我這人脾氣暴躁,而且頑固。
當了導演之後也沒改掉。而在擔任副導演期間,這毛病就鬧出了問題。
我們忙於工作,午休的時間常常被擠掉,午飯就吃公司的盒飯,而且還得狼吞虎嚥,這樣的生活有時會持續一個星期以上。
公司的盒飯是米飯糰和鹹蘿蔔。
這樣的伙食吃上一星期,身體實在頂不住。攝製組的成員發牢騷,我向公司提出要求,請他們考慮一下,是否配些紫菜卷等,製作科表示同意。所以我對攝製組宣佈,從明天起,盒飯將大有改觀,打消了大家的怨氣。沒料到,第二天的盒飯照舊如常,仍然是飯糰和鹹蘿蔔。攝製組的一位成員大怒,把那盒飯朝我面前一摔。我勃然大怒,但立刻剋制住了,拾起那盒飯就去了製作科。製作科在公司院內一角的露天佈景場地上,我走到那裡得用十分鐘。我邊走邊勸自己:別發火,千萬別發火。然而這團怒火越走越大,當我拉開製作科辦公室的門時,已到了快要爆發的程度。等我來到製作科長面前,終於爆炸了。
我把盒飯朝製作科長臉上砸去,製作科長滿臉飯粒。
還有一回是發生在伏水修先生(現任導演,他也曾給山本先生當過副導演)還在我們攝製組任副導演的時候。
當時我們正在拍星空的鏡頭,我爬到佈景的天棚上,用細線吊玻璃珠。線亂糟糟地纏成了團,實在難弄,急得我火燒火燎。

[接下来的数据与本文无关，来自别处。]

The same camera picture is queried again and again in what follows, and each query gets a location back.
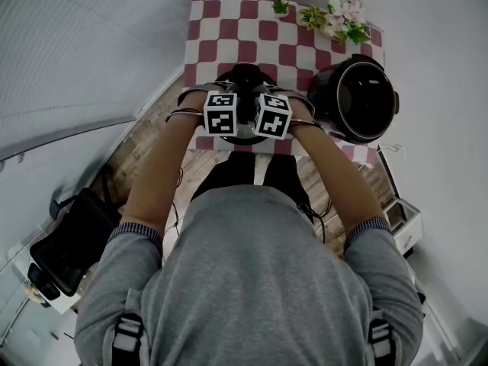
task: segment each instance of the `wooden floor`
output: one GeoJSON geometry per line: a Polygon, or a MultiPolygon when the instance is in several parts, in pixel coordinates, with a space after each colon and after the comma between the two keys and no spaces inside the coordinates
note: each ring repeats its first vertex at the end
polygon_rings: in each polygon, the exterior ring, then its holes
{"type": "MultiPolygon", "coordinates": [[[[179,79],[161,96],[146,112],[144,118],[136,124],[130,135],[122,142],[108,161],[108,165],[113,169],[113,181],[110,183],[110,189],[116,200],[127,198],[144,156],[151,149],[159,131],[165,126],[166,116],[176,107],[176,99],[181,93],[182,83],[183,80],[179,79]]],[[[205,179],[213,166],[226,160],[228,155],[229,153],[227,152],[211,150],[187,151],[182,164],[184,170],[183,181],[175,195],[175,206],[180,220],[184,217],[190,199],[198,185],[205,179]]],[[[270,155],[257,156],[255,184],[262,183],[270,158],[270,155]]],[[[297,165],[298,175],[303,187],[310,196],[312,208],[321,214],[326,209],[329,196],[323,187],[319,173],[308,157],[299,158],[297,165]]],[[[381,162],[377,161],[371,170],[362,167],[361,172],[373,188],[382,206],[386,206],[394,193],[381,162]]],[[[338,256],[342,256],[345,234],[334,208],[323,220],[326,223],[327,246],[338,256]]],[[[177,237],[175,230],[171,228],[174,223],[175,213],[171,212],[167,223],[168,232],[163,243],[165,257],[171,252],[177,237]]],[[[320,222],[316,220],[315,225],[317,238],[322,239],[320,222]]]]}

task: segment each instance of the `potted plant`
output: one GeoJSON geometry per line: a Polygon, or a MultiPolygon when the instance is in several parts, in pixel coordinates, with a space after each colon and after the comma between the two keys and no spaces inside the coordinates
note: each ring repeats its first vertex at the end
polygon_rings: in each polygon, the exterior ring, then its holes
{"type": "Polygon", "coordinates": [[[347,40],[354,43],[370,40],[360,0],[329,0],[325,18],[326,23],[320,27],[320,31],[326,37],[340,43],[347,40]]]}
{"type": "Polygon", "coordinates": [[[273,11],[277,18],[284,18],[288,15],[289,2],[284,2],[283,0],[273,1],[273,11]]]}
{"type": "Polygon", "coordinates": [[[300,9],[299,12],[302,15],[300,21],[306,23],[309,30],[321,28],[326,24],[326,17],[318,7],[312,5],[309,8],[300,9]]]}

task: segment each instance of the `table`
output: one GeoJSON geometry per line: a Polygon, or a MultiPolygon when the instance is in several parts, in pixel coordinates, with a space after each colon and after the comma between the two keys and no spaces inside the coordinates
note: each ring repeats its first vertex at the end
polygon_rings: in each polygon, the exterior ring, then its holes
{"type": "MultiPolygon", "coordinates": [[[[318,30],[307,30],[298,13],[306,6],[290,3],[289,15],[276,18],[270,0],[193,0],[185,51],[185,87],[211,82],[236,63],[254,63],[280,87],[306,94],[318,71],[354,53],[370,56],[384,66],[381,29],[370,24],[370,41],[340,44],[318,30]]],[[[332,130],[327,122],[321,124],[325,131],[332,130]]],[[[376,142],[355,145],[332,139],[353,162],[373,166],[376,142]]],[[[203,127],[196,129],[188,148],[308,156],[292,136],[240,146],[206,136],[203,127]]]]}

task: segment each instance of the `white cube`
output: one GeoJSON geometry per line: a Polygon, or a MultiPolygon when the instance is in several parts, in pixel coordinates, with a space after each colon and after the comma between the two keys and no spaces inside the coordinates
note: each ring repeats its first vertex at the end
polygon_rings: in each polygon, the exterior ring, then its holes
{"type": "Polygon", "coordinates": [[[256,104],[254,134],[283,140],[291,119],[288,96],[260,94],[256,104]]]}
{"type": "Polygon", "coordinates": [[[209,91],[204,119],[208,136],[237,136],[237,94],[209,91]]]}

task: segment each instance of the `strap buckle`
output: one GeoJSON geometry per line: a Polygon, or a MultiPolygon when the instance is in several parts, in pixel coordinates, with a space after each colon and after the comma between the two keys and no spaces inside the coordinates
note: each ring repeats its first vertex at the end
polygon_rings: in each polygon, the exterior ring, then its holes
{"type": "Polygon", "coordinates": [[[124,314],[115,326],[112,348],[125,352],[138,352],[143,335],[143,320],[135,313],[124,314]]]}
{"type": "Polygon", "coordinates": [[[369,326],[369,342],[376,359],[393,354],[395,350],[390,324],[383,319],[373,320],[369,326]]]}

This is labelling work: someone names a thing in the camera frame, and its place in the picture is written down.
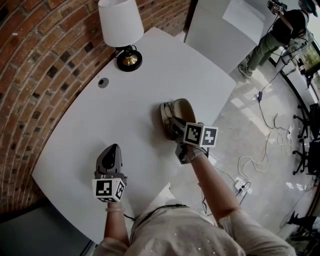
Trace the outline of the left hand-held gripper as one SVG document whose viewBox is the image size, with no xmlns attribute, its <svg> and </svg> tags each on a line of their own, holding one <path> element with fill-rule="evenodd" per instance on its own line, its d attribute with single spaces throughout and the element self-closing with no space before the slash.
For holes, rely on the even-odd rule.
<svg viewBox="0 0 320 256">
<path fill-rule="evenodd" d="M 92 180 L 93 196 L 103 203 L 119 203 L 127 185 L 127 176 L 122 173 L 121 148 L 114 143 L 107 147 L 96 160 Z"/>
</svg>

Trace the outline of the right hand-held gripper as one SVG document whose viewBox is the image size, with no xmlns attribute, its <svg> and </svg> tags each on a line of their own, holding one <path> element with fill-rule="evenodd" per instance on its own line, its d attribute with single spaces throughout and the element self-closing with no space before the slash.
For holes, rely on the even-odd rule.
<svg viewBox="0 0 320 256">
<path fill-rule="evenodd" d="M 216 146 L 217 127 L 186 122 L 178 117 L 169 119 L 169 127 L 176 142 L 175 155 L 182 165 L 189 164 L 201 154 L 208 157 L 210 148 Z"/>
</svg>

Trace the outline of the beige glasses case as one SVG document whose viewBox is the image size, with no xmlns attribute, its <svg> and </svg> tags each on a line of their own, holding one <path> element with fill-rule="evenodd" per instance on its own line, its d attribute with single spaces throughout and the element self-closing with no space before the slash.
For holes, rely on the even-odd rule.
<svg viewBox="0 0 320 256">
<path fill-rule="evenodd" d="M 174 117 L 170 119 L 169 126 L 162 124 L 166 138 L 176 141 L 184 133 L 186 123 L 196 123 L 196 117 L 187 99 L 179 98 L 172 102 Z"/>
</svg>

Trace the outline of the person's right forearm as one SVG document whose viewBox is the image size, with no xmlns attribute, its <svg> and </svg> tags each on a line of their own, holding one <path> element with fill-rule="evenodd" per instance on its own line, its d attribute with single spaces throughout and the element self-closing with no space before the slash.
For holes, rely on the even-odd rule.
<svg viewBox="0 0 320 256">
<path fill-rule="evenodd" d="M 218 221 L 240 209 L 233 192 L 204 154 L 196 156 L 191 165 L 215 220 Z"/>
</svg>

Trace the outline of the person's left forearm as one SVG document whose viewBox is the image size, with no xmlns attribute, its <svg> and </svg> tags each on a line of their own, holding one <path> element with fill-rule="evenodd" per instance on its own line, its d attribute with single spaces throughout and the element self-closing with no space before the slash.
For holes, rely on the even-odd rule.
<svg viewBox="0 0 320 256">
<path fill-rule="evenodd" d="M 104 238 L 112 238 L 130 246 L 128 231 L 125 222 L 124 208 L 120 202 L 111 202 L 106 208 L 106 222 L 104 228 Z"/>
</svg>

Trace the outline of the white desk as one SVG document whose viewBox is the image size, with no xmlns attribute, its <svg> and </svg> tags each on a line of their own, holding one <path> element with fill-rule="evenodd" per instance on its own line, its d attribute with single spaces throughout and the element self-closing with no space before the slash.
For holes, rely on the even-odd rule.
<svg viewBox="0 0 320 256">
<path fill-rule="evenodd" d="M 95 243 L 103 239 L 106 204 L 94 197 L 98 156 L 121 149 L 127 176 L 122 204 L 139 215 L 175 175 L 189 171 L 166 139 L 159 105 L 187 99 L 197 122 L 211 125 L 236 83 L 202 54 L 158 29 L 136 43 L 142 65 L 123 72 L 109 62 L 77 96 L 37 160 L 33 179 L 55 208 Z M 106 88 L 99 88 L 108 78 Z"/>
</svg>

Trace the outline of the white power strip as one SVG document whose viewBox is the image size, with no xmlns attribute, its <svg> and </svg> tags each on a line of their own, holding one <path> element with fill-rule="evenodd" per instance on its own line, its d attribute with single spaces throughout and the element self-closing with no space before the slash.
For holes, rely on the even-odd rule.
<svg viewBox="0 0 320 256">
<path fill-rule="evenodd" d="M 240 177 L 235 178 L 234 187 L 237 192 L 244 196 L 246 193 L 252 194 L 253 190 L 251 189 L 251 183 L 249 181 L 245 181 Z"/>
</svg>

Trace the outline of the person's white clothing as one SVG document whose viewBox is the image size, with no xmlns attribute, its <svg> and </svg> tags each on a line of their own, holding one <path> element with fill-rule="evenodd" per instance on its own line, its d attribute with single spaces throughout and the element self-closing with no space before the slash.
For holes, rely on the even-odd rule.
<svg viewBox="0 0 320 256">
<path fill-rule="evenodd" d="M 241 208 L 216 223 L 189 207 L 158 209 L 128 233 L 129 246 L 103 238 L 93 256 L 296 256 Z"/>
</svg>

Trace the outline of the white shelf cabinet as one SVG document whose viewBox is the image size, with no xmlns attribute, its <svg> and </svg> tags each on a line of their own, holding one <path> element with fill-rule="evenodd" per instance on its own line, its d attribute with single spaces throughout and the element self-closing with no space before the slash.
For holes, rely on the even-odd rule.
<svg viewBox="0 0 320 256">
<path fill-rule="evenodd" d="M 198 0 L 185 43 L 229 74 L 258 45 L 265 19 L 245 0 Z"/>
</svg>

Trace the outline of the grey cabinet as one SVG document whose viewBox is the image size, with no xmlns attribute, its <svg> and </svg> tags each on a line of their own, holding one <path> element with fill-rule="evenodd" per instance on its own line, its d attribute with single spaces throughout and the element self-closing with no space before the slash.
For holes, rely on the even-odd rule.
<svg viewBox="0 0 320 256">
<path fill-rule="evenodd" d="M 52 204 L 0 222 L 0 256 L 85 256 L 92 245 Z"/>
</svg>

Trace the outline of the white shade table lamp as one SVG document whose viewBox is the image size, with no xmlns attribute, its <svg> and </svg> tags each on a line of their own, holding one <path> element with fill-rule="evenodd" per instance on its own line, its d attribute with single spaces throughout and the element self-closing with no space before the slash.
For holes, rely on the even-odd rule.
<svg viewBox="0 0 320 256">
<path fill-rule="evenodd" d="M 103 40 L 115 49 L 118 68 L 137 70 L 143 58 L 134 43 L 144 35 L 144 27 L 136 0 L 99 0 L 98 12 Z"/>
</svg>

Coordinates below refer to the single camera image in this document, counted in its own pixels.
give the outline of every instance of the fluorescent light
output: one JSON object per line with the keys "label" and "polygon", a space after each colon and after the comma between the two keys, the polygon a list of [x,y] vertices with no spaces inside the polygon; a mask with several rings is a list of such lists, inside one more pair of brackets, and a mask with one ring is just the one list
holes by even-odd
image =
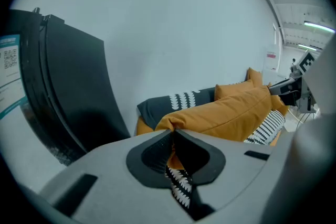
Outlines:
{"label": "fluorescent light", "polygon": [[308,46],[305,46],[305,45],[301,45],[301,44],[298,44],[299,47],[302,47],[302,48],[306,48],[306,49],[310,49],[310,50],[316,50],[312,47],[308,47]]}
{"label": "fluorescent light", "polygon": [[331,33],[335,33],[334,29],[331,29],[331,28],[326,27],[326,26],[317,25],[317,24],[307,22],[307,21],[305,21],[304,24],[307,25],[307,26],[312,26],[312,27],[315,27],[315,28],[319,28],[319,29],[322,29],[322,30],[325,30],[325,31],[328,31],[328,32],[331,32]]}

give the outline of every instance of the mustard yellow cushion
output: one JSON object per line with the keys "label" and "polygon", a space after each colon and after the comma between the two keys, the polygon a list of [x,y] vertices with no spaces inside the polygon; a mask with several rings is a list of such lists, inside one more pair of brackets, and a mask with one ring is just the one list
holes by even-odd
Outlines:
{"label": "mustard yellow cushion", "polygon": [[262,74],[251,67],[247,70],[247,79],[252,80],[254,87],[261,87],[262,85]]}
{"label": "mustard yellow cushion", "polygon": [[138,118],[138,123],[136,125],[136,135],[140,135],[140,134],[146,134],[146,133],[151,133],[154,130],[152,128],[150,128],[147,124],[145,124],[145,121],[143,120],[143,117],[140,116]]}
{"label": "mustard yellow cushion", "polygon": [[271,110],[267,86],[164,116],[158,130],[188,129],[233,141],[244,141]]}
{"label": "mustard yellow cushion", "polygon": [[289,110],[289,105],[283,105],[277,109],[277,111],[279,111],[282,114],[282,116],[286,116],[288,110]]}
{"label": "mustard yellow cushion", "polygon": [[232,85],[216,85],[215,87],[215,101],[227,97],[229,95],[238,94],[253,89],[252,80],[247,80],[241,83]]}
{"label": "mustard yellow cushion", "polygon": [[280,134],[281,134],[281,131],[279,131],[279,133],[274,138],[274,140],[272,141],[272,143],[270,143],[270,146],[275,146],[277,144]]}
{"label": "mustard yellow cushion", "polygon": [[177,155],[175,154],[175,148],[172,149],[172,154],[169,157],[169,160],[167,162],[167,166],[176,169],[176,170],[184,170],[184,167],[180,160],[178,159]]}

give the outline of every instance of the black slot
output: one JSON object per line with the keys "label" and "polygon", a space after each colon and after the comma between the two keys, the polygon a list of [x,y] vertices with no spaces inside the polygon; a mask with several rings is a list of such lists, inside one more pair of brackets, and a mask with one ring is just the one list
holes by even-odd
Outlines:
{"label": "black slot", "polygon": [[54,204],[54,208],[71,217],[97,180],[97,176],[82,175]]}
{"label": "black slot", "polygon": [[252,158],[256,158],[256,159],[262,159],[263,161],[267,161],[269,154],[265,154],[265,153],[260,153],[260,152],[256,152],[256,151],[247,151],[244,153],[244,155],[246,156],[250,156]]}

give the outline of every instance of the sofa
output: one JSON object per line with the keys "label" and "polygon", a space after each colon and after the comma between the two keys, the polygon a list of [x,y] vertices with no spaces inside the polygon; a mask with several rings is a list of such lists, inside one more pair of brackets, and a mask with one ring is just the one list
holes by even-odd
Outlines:
{"label": "sofa", "polygon": [[[244,82],[148,99],[138,105],[136,134],[188,129],[227,140],[275,146],[289,107],[270,95],[260,72]],[[172,154],[168,167],[183,169]]]}

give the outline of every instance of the qr code
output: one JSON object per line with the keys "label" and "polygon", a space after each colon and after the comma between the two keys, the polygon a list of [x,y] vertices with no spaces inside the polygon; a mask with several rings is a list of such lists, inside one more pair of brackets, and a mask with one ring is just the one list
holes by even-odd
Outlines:
{"label": "qr code", "polygon": [[5,69],[17,65],[17,49],[6,50],[4,53]]}

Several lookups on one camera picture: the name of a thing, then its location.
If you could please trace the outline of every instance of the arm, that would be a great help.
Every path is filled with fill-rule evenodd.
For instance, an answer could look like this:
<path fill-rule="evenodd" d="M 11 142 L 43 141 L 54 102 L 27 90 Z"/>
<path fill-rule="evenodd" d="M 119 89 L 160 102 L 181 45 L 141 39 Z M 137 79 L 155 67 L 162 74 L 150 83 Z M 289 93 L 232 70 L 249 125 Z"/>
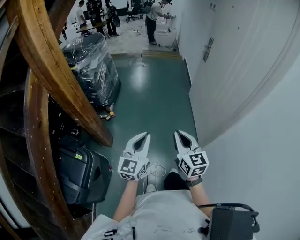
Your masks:
<path fill-rule="evenodd" d="M 190 178 L 190 179 L 188 179 L 188 181 L 194 181 L 197 178 L 198 177 Z M 210 199 L 207 196 L 202 183 L 199 183 L 199 184 L 197 184 L 195 186 L 189 187 L 189 189 L 190 189 L 191 194 L 192 194 L 193 203 L 196 206 L 210 204 Z M 210 217 L 210 212 L 212 211 L 212 209 L 213 209 L 213 207 L 211 207 L 211 208 L 203 208 L 203 209 L 200 209 L 200 210 L 206 216 Z"/>
<path fill-rule="evenodd" d="M 161 12 L 157 12 L 157 14 L 158 14 L 158 16 L 163 17 L 163 18 L 167 18 L 167 19 L 171 18 L 171 16 L 168 16 L 166 14 L 162 14 Z"/>
<path fill-rule="evenodd" d="M 80 15 L 80 18 L 86 23 L 86 20 L 83 15 Z"/>
<path fill-rule="evenodd" d="M 104 8 L 103 8 L 103 14 L 107 15 L 107 6 L 104 6 Z"/>
<path fill-rule="evenodd" d="M 113 216 L 116 221 L 121 221 L 125 217 L 131 215 L 135 209 L 135 198 L 138 182 L 128 181 L 117 210 Z"/>

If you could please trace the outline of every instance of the concrete floor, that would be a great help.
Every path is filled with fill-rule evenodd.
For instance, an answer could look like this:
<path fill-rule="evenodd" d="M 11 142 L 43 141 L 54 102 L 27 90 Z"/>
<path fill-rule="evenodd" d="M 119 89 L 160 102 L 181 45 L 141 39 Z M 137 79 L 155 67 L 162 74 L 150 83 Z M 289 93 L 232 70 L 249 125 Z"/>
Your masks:
<path fill-rule="evenodd" d="M 146 28 L 145 28 L 145 15 L 144 19 L 130 20 L 126 22 L 127 16 L 121 16 L 120 27 L 117 28 L 117 33 L 120 36 L 112 36 L 107 39 L 107 45 L 110 54 L 117 53 L 142 53 L 143 50 L 154 51 L 172 51 L 166 47 L 154 46 L 149 44 Z M 69 41 L 80 36 L 80 33 L 76 33 L 78 30 L 72 25 L 66 29 L 67 40 L 60 36 L 60 47 L 63 48 Z"/>
<path fill-rule="evenodd" d="M 119 177 L 117 167 L 127 141 L 142 132 L 151 134 L 148 158 L 158 162 L 167 172 L 176 167 L 177 152 L 173 133 L 181 129 L 196 136 L 189 101 L 189 80 L 181 59 L 171 58 L 115 58 L 122 87 L 115 106 L 117 117 L 107 122 L 114 135 L 112 148 L 101 147 L 94 141 L 87 147 L 104 154 L 112 165 L 112 179 L 106 199 L 97 204 L 97 214 L 112 217 L 123 193 L 126 180 Z M 159 190 L 164 178 L 156 178 Z M 138 194 L 143 193 L 140 181 Z"/>

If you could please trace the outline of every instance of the electrical outlet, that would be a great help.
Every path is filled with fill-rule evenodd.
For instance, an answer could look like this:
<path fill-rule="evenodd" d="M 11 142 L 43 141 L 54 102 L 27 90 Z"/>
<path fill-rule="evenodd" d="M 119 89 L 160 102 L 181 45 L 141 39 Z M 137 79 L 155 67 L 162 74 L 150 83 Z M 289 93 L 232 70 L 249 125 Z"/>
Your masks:
<path fill-rule="evenodd" d="M 213 10 L 214 12 L 216 11 L 217 5 L 214 2 L 210 3 L 210 8 L 211 10 Z"/>

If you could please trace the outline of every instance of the person standing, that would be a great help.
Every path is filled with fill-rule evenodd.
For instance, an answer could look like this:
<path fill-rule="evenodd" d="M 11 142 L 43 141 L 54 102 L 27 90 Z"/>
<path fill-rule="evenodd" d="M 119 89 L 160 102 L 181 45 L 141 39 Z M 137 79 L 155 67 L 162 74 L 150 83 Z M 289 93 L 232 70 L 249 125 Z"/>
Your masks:
<path fill-rule="evenodd" d="M 82 0 L 79 2 L 78 9 L 76 11 L 77 23 L 79 24 L 80 28 L 86 26 L 86 20 L 84 18 L 83 9 L 82 9 L 83 5 L 84 5 L 84 1 Z M 83 35 L 87 32 L 88 32 L 88 30 L 82 31 L 81 35 Z"/>
<path fill-rule="evenodd" d="M 118 36 L 117 34 L 117 30 L 116 30 L 116 26 L 114 25 L 113 23 L 113 17 L 109 17 L 108 16 L 108 11 L 109 11 L 109 8 L 111 7 L 110 5 L 110 0 L 105 0 L 105 6 L 104 6 L 104 15 L 107 19 L 107 29 L 108 29 L 108 35 L 109 36 Z"/>
<path fill-rule="evenodd" d="M 161 2 L 154 2 L 152 4 L 150 12 L 147 13 L 146 16 L 147 34 L 148 34 L 149 43 L 152 45 L 157 45 L 154 38 L 154 32 L 156 30 L 156 20 L 159 17 L 163 17 L 167 19 L 171 18 L 171 16 L 161 13 L 162 6 L 167 5 L 171 2 L 172 0 L 162 0 Z"/>

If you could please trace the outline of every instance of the table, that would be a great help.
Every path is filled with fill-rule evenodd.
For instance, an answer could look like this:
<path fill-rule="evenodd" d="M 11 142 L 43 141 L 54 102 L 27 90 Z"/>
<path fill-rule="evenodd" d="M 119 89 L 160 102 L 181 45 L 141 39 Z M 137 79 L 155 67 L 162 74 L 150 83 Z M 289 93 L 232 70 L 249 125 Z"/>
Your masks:
<path fill-rule="evenodd" d="M 76 33 L 82 32 L 82 31 L 86 31 L 86 30 L 91 30 L 94 28 L 98 28 L 98 27 L 104 27 L 107 24 L 107 21 L 103 21 L 103 22 L 97 22 L 95 25 L 87 24 L 86 26 L 83 26 L 82 28 L 80 28 Z"/>

伏水坐在攝影機旁,仰著脖子看著我心急如焚的樣子,還朝我大聲喊:「快點兒!」
我本來就在生自己的悶氣,這時,從裝玻璃珠的箱子裡抓了一把銀色玻璃珠朝伏水砸去:「好,流星!」
事後伏水對我說:「你還是個孩子啊,簡直像個脾氣暴躁的孩子。」
他也許說對了。
然而過了六十歲,這脾氣暴躁的毛病也沒見好。直到現在還常常火冒三丈,但冒完也就完事,不像宇宙衛星那樣會留下輻射能,所以我自己也常常想,這毛病還不算壞。
還有這樣一件事。
一次,我們要錄打人腦袋的聲音,結果打了很多東西,錄音師總是不說ok。
我一時火氣大發,狠揍了一下麥克風。
結果,顯示ok的藍燈亮了。
我討厭動不動就講一通道理,也討厭愛大擺理論的傢伙。
有一位愛講道理的劇作家用三段論法寫劇本,他說,自己的劇本是正確的。
他的話惹得我火起,我說,即使理論上完全正確,淡而無味的東西照舊淡而無味,毫無辦法。結果,我們倆吵了一架。
還有一次要趕拍一部影片,我擔任代理導演。
剛拍完一個鏡頭,我累得很,就坐下來休息。攝影師問我下一個鏡頭的攝影機位置在哪裡。我指了指座位跟前告訴他:「這裡。」
這位攝影師是個事事都要講道理的人,他說:「為什麼要在那裡?你說說理論上的根據。」
我一聽就火了(我這個人實在愛發火,確實不好),說:「攝影機的位置在那裡的理由及其理論上的根據,就是因為我太累了,不願意動彈。」
這位攝影師特別喜歡吵架,但這次我這麼頂撞了他,他竟然未置一詞,可能是把他那股邪火給滅了。
總而言之,我這人常常發火。
據副導演們說,我一發火就滿臉通紅,鼻尖蒼白,很適合拍彩色片。我從來沒有在發火時照過鏡子,是否果然如此就不得而知了。
然而作為一名導演來說,這是個危險的訊號。副導演們是認真觀察過的,不會說錯。